• **WORK INSTRUCTION**: Every line of the entries below that includes "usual" belongs in the answer, copied as written.
#####
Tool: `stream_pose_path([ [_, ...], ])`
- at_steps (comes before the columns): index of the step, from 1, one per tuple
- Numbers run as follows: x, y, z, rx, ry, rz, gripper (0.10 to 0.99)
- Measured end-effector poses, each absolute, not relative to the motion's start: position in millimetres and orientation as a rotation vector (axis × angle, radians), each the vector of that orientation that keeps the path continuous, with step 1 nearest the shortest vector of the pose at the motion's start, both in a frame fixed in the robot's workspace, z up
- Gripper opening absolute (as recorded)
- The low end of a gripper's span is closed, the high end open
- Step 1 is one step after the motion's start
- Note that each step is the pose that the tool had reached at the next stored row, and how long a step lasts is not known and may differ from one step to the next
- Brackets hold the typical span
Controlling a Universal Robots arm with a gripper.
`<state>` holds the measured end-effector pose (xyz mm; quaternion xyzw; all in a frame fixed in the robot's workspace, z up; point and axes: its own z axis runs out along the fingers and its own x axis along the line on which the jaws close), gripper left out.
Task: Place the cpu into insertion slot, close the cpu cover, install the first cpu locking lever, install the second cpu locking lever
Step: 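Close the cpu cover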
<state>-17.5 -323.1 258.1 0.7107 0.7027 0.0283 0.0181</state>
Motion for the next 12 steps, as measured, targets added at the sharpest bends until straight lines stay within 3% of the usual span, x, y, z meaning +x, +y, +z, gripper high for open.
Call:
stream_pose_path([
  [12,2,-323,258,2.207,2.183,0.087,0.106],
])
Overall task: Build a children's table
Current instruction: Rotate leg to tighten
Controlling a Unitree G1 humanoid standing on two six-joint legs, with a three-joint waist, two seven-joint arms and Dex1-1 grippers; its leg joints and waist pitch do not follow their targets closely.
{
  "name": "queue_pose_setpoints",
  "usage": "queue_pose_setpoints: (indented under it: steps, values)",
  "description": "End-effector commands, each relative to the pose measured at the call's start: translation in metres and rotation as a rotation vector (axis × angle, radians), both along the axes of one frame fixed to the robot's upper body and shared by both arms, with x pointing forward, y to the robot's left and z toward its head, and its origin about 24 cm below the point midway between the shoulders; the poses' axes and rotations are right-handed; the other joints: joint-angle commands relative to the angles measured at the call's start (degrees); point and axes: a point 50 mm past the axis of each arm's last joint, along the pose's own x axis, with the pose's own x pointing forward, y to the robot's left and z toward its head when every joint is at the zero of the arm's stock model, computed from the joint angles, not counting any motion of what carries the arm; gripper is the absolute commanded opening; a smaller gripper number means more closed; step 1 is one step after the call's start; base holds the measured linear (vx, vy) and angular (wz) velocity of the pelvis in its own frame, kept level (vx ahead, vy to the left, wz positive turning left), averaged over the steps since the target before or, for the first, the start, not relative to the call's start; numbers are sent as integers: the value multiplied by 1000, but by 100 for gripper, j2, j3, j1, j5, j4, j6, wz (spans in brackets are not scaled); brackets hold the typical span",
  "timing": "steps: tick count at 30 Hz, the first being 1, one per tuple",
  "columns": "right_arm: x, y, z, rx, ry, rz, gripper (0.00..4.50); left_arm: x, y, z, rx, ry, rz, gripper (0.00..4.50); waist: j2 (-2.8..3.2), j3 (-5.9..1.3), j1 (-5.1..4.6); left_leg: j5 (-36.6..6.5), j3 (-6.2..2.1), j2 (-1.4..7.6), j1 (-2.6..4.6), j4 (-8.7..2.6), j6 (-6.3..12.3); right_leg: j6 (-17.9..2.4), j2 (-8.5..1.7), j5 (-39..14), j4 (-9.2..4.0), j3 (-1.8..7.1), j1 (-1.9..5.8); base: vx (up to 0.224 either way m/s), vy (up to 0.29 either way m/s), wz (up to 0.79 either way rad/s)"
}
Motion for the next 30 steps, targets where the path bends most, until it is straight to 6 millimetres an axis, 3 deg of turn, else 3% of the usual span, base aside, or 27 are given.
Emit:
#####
• **YOUR RESPONSE**:
Motion for the next 12 steps, as measured, targets added at the sharpest bends until straight lines stay within 3% of the usual span, x, y, z meaning +x, +y, +z, gripper high for open.
Motion for the next 30 steps, targets where the path bends most, until it is straight to 6 millimetres an axis, 3 deg of turn, else 3% of the usual span, base aside, or 27 are given.

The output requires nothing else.